Word for word, transcribe the lines below and drop the pictures.
(SUPPLIED MATERIAL)
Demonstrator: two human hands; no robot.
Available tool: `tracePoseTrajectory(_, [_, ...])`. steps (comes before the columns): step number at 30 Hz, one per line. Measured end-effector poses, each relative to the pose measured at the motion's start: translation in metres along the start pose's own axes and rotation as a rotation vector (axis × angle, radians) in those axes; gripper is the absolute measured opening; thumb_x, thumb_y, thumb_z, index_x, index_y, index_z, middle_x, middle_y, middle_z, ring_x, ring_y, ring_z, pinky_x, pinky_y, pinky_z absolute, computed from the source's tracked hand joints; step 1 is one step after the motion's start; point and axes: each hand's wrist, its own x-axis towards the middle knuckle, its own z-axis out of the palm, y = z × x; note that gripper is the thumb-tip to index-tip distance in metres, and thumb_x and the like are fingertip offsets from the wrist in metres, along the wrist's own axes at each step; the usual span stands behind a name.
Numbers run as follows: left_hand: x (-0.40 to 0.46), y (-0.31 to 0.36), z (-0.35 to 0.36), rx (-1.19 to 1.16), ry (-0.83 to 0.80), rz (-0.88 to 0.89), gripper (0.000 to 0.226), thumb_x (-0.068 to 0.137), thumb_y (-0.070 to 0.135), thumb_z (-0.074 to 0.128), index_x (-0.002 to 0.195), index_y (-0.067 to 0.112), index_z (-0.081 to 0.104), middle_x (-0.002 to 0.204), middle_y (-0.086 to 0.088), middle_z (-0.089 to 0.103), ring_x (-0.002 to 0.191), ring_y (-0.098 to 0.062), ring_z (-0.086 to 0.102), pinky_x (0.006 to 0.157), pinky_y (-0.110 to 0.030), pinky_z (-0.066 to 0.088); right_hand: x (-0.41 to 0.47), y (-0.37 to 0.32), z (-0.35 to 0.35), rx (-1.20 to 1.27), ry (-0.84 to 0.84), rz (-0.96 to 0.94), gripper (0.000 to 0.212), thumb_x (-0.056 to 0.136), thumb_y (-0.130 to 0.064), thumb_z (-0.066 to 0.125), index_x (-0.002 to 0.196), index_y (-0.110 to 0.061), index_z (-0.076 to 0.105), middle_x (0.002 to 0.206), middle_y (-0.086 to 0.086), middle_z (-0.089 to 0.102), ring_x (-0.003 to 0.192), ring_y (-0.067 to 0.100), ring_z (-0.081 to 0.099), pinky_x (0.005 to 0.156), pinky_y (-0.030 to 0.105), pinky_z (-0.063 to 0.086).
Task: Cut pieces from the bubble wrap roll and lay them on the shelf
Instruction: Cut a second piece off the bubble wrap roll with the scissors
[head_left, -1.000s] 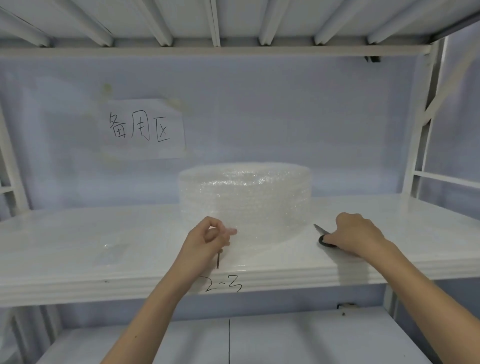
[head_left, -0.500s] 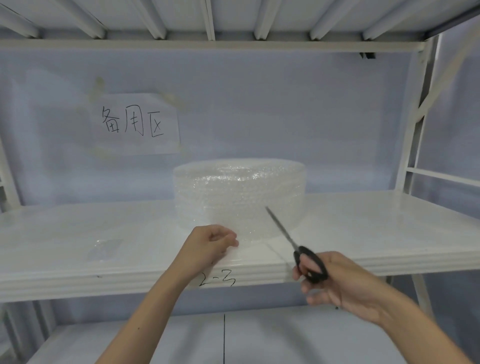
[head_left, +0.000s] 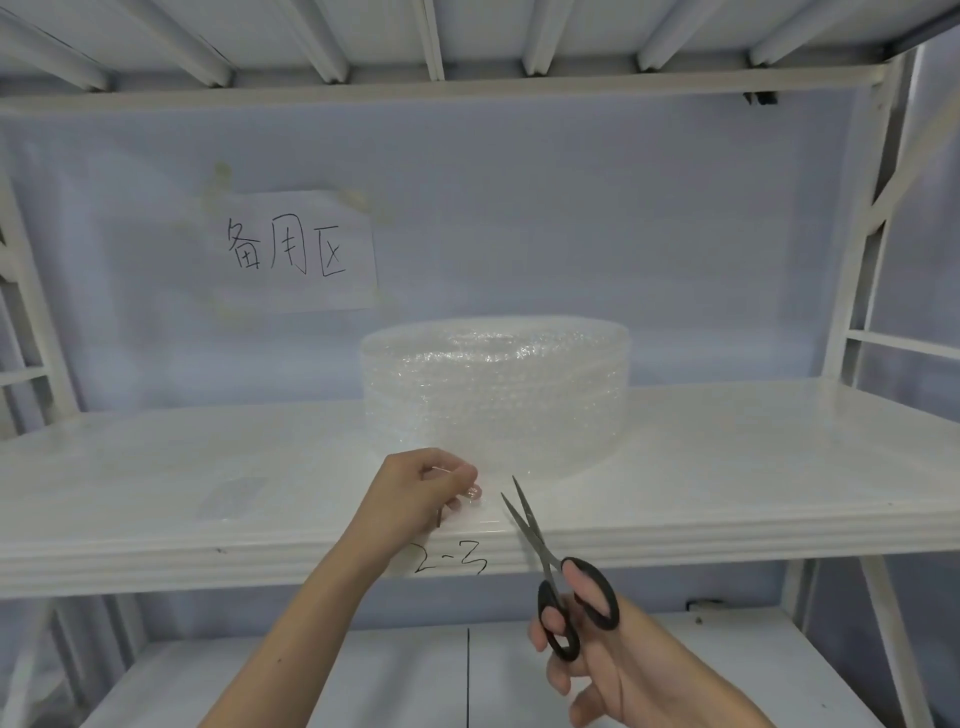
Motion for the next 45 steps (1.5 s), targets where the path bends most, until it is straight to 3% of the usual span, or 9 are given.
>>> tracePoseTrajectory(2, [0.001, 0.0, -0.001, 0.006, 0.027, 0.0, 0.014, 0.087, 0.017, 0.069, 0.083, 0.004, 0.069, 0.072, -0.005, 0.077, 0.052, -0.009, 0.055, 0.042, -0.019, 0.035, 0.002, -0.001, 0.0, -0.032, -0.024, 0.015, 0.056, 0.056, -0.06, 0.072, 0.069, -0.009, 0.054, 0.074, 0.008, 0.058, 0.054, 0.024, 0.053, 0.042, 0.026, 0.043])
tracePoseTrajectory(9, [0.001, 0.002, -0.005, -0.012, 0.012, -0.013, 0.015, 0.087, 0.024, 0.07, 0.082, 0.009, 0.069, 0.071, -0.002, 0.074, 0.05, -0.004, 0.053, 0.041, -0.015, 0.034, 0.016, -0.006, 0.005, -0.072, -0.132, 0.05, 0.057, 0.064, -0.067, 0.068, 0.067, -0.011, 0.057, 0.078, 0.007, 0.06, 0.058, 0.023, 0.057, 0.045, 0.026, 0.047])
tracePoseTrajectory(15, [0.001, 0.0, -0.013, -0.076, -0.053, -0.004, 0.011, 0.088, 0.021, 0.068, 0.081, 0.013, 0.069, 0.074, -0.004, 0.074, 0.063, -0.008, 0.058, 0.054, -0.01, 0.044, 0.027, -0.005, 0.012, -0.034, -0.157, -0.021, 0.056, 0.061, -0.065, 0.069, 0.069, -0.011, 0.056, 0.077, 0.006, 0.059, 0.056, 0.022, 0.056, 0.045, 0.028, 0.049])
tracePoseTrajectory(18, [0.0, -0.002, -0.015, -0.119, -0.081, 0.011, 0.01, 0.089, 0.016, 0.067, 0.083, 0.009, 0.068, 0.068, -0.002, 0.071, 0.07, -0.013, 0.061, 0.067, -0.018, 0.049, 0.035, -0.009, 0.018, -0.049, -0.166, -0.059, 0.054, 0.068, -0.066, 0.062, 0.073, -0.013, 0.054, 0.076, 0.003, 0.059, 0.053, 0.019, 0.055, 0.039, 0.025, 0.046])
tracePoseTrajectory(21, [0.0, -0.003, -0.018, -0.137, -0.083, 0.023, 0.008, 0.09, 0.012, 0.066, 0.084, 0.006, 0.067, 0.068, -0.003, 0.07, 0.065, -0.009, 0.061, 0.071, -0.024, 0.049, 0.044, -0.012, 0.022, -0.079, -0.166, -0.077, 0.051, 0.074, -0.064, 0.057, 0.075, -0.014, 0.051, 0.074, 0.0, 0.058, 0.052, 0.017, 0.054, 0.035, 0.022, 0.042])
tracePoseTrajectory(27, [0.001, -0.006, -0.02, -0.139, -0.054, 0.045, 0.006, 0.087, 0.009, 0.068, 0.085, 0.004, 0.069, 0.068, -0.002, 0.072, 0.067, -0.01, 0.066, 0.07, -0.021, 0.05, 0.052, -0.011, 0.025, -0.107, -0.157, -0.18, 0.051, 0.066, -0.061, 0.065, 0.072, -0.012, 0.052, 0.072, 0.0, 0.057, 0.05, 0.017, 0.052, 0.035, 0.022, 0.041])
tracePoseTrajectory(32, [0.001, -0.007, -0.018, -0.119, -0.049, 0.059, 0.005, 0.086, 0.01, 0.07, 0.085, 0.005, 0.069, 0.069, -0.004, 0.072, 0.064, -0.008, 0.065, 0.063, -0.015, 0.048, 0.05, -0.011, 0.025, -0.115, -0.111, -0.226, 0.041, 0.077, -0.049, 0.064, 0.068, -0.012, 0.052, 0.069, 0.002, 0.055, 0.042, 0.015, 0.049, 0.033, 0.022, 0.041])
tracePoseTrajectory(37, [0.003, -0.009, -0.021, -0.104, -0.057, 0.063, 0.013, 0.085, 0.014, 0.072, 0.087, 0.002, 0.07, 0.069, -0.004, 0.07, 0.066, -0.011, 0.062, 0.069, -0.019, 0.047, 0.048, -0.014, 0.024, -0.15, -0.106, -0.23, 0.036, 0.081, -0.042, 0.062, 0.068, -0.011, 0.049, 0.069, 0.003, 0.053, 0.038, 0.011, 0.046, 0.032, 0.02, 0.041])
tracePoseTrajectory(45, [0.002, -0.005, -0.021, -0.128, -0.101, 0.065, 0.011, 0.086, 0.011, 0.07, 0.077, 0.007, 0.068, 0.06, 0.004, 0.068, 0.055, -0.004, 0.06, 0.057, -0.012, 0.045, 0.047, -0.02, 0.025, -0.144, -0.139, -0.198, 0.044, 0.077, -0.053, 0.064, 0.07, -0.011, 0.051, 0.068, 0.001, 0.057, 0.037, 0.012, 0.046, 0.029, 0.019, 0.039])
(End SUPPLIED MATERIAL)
> [TASK RESPONSE]:
Demonstrator: two human hands; no robot.
Available tool: `tracePoseTrajectory(_, [_, ...])`. steps (comes before the columns): step number at 30 Hz, one per line. Measured end-effector poses, each relative to the pose measured at the motion's start: translation in metres along the start pose's own axes and rotation as a rotation vector (axis × angle, radians) in those axes; gripper is the absolute measured opening; thumb_x, thumb_y, thumb_z, index_x, index_y, index_z, middle_x, middle_y, middle_z, ring_x, ring_y, ring_z, pinky_x, pinky_y, pinky_z absolute, computed from the source's tracked hand joints; step 1 is one step after the motion's start; point and axes: each hand's wrist, its own x-axis towards the middle knuckle, its own z-axis out of the palm, y = z × x; note that gripper is the thumb-tip to index-tip distance in metres, and thumb_x and the like are fingertip offsets from the wrist in metres, along the wrist's own axes at each step; the usual span stands behind a name.
Numbers run as follows: left_hand: x (-0.40 to 0.46), y (-0.31 to 0.36), z (-0.35 to 0.36), rx (-1.19 to 1.16), ry (-0.83 to 0.80), rz (-0.88 to 0.89), gripper (0.000 to 0.226), thumb_x (-0.068 to 0.137), thumb_y (-0.070 to 0.135), thumb_z (-0.074 to 0.128), index_x (-0.002 to 0.195), index_y (-0.067 to 0.112), index_z (-0.081 to 0.104), middle_x (-0.002 to 0.204), middle_y (-0.086 to 0.088), middle_z (-0.089 to 0.103), ring_x (-0.002 to 0.191), ring_y (-0.098 to 0.062), ring_z (-0.086 to 0.102), pinky_x (0.006 to 0.157), pinky_y (-0.110 to 0.030), pinky_z (-0.066 to 0.088); right_hand: x (-0.41 to 0.47), y (-0.37 to 0.32), z (-0.35 to 0.35), rx (-1.20 to 1.27), ry (-0.84 to 0.84), rz (-0.96 to 0.94), gripper (0.000 to 0.212), thumb_x (-0.056 to 0.136), thumb_y (-0.130 to 0.064), thumb_z (-0.066 to 0.125), index_x (-0.002 to 0.196), index_y (-0.110 to 0.061), index_z (-0.076 to 0.105), middle_x (0.002 to 0.206), middle_y (-0.086 to 0.086), middle_z (-0.089 to 0.102), ring_x (-0.003 to 0.192), ring_y (-0.067 to 0.100), ring_z (-0.081 to 0.099), pinky_x (0.005 to 0.156), pinky_y (-0.030 to 0.105), pinky_z (-0.063 to 0.086).
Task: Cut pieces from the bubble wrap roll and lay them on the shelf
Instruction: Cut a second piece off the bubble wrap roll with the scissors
[head_left, -1.000s] 
[head_left, -0.500s] 
[head_left, +0.000s] 
Motion for the next 45 steps (1.5 s), targets where the path bends most, until it is straight to 3% of the usual span, or 9 are given.
>>> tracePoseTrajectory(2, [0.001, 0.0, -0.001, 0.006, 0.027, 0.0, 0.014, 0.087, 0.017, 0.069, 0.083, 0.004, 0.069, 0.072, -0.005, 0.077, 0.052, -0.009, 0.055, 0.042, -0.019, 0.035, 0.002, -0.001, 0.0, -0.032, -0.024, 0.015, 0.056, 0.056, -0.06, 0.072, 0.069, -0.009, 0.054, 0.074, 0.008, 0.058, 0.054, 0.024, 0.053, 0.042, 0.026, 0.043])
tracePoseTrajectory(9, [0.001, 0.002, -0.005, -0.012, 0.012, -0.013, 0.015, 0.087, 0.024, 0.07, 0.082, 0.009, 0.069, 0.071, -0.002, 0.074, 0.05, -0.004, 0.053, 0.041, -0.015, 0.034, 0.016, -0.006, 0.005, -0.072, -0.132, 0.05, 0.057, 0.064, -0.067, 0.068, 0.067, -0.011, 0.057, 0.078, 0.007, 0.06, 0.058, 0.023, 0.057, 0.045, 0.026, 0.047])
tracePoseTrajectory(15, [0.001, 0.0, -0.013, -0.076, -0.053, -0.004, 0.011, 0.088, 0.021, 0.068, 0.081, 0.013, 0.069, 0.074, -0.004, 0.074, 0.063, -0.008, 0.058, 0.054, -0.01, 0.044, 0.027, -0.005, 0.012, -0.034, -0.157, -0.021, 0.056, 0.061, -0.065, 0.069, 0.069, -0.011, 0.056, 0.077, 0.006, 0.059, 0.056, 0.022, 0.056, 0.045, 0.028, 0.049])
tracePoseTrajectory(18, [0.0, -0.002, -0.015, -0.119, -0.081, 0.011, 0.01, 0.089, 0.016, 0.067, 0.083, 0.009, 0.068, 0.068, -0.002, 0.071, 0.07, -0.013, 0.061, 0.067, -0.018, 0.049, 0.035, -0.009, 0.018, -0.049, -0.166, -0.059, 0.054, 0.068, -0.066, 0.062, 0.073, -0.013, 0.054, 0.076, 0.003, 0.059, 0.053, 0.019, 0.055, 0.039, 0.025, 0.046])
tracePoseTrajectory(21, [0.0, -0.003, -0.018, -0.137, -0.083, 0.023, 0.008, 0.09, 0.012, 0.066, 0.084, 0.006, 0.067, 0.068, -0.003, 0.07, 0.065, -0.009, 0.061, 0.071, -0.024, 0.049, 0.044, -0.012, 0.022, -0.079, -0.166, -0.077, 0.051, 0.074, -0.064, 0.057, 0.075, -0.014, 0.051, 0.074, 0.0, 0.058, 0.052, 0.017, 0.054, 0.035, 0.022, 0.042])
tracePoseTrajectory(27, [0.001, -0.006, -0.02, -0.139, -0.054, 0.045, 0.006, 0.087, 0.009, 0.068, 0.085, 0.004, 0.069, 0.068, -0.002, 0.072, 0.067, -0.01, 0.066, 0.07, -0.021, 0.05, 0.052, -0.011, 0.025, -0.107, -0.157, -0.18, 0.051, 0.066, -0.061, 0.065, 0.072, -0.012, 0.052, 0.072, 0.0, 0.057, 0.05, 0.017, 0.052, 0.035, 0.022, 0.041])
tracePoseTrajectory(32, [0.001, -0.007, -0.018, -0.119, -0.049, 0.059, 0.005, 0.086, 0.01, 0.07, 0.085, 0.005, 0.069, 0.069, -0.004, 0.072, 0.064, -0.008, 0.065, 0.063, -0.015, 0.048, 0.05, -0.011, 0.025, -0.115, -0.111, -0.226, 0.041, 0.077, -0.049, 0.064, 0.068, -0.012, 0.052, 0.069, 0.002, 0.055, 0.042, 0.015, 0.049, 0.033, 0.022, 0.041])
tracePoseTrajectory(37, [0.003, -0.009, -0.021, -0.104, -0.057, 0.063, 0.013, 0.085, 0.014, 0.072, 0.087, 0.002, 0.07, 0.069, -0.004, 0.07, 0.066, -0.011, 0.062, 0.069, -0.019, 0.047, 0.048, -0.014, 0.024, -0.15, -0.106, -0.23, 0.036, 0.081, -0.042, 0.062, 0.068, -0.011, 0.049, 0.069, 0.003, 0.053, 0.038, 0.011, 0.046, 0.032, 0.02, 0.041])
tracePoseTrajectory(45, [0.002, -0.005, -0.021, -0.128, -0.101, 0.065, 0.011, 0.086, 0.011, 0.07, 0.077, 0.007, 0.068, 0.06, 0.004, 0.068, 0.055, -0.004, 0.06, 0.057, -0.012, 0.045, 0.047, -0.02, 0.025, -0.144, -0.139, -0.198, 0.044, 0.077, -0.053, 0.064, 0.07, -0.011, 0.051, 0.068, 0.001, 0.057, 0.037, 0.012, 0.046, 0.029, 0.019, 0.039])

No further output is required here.